| ACTION ITEM |
Retype the whole listing exactly.

| INFORMATION SHOWN |
**********
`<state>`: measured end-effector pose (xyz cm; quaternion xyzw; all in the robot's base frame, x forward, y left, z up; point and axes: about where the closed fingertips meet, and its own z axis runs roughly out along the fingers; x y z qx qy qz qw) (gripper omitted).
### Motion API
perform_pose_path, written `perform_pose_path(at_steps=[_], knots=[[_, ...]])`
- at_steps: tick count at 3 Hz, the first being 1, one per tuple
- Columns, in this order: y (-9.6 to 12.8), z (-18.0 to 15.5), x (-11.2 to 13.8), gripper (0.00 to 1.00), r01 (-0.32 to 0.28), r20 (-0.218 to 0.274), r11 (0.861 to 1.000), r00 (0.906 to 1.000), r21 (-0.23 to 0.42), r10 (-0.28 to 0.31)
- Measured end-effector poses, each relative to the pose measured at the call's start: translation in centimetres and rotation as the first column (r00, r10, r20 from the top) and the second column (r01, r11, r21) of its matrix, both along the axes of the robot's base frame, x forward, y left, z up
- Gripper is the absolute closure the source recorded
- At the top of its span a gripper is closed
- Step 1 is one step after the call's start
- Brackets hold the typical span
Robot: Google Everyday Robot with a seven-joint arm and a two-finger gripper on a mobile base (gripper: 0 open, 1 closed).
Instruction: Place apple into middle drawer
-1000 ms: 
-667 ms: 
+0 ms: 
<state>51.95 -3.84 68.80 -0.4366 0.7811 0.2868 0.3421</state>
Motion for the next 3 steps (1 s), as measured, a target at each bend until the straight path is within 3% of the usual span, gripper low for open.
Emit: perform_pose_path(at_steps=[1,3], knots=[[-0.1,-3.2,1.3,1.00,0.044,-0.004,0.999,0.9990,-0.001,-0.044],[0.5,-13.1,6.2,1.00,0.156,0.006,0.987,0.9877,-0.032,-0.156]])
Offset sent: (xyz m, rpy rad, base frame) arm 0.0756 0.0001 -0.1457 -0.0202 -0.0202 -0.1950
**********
| EXERCISE OUTPUT |
`<state>`: measured end-effector pose (xyz cm; quaternion xyzw; all in the robot's base frame, x forward, y left, z up; point and axes: about where the closed fingertips meet, and its own z axis runs roughly out along the fingers; x y z qx qy qz qw) (gripper omitted).
### Motion API
perform_pose_path, written `perform_pose_path(at_steps=[_], knots=[[_, ...]])`
- at_steps: tick count at 3 Hz, the first being 1, one per tuple
- Columns, in this order: y (-9.6 to 12.8), z (-18.0 to 15.5), x (-11.2 to 13.8), gripper (0.00 to 1.00), r01 (-0.32 to 0.28), r20 (-0.218 to 0.274), r11 (0.861 to 1.000), r00 (0.906 to 1.000), r21 (-0.23 to 0.42), r10 (-0.28 to 0.31)
- Measured end-effector poses, each relative to the pose measured at the call's start: translation in centimetres and rotation as the first column (r00, r10, r20 from the top) and the second column (r01, r11, r21) of its matrix, both along the axes of the robot's base frame, x forward, y left, z up
- Gripper is the absolute closure the source recorded
- At the top of its span a gripper is closed
- Step 1 is one step after the call's start
- Brackets hold the typical span
Robot: Google Everyday Robot with a seven-joint arm and a two-finger gripper on a mobile base (gripper: 0 open, 1 closed).
Instruction: Place apple into middle drawer
-1000 ms: 
-667 ms: 
+0 ms: 
<state>51.95 -3.84 68.80 -0.4366 0.7811 0.2868 0.3421</state>
Motion for the next 3 steps (1 s), as measured, a target at each bend until the straight path is within 3% of the usual span, gripper low for open.
Emit: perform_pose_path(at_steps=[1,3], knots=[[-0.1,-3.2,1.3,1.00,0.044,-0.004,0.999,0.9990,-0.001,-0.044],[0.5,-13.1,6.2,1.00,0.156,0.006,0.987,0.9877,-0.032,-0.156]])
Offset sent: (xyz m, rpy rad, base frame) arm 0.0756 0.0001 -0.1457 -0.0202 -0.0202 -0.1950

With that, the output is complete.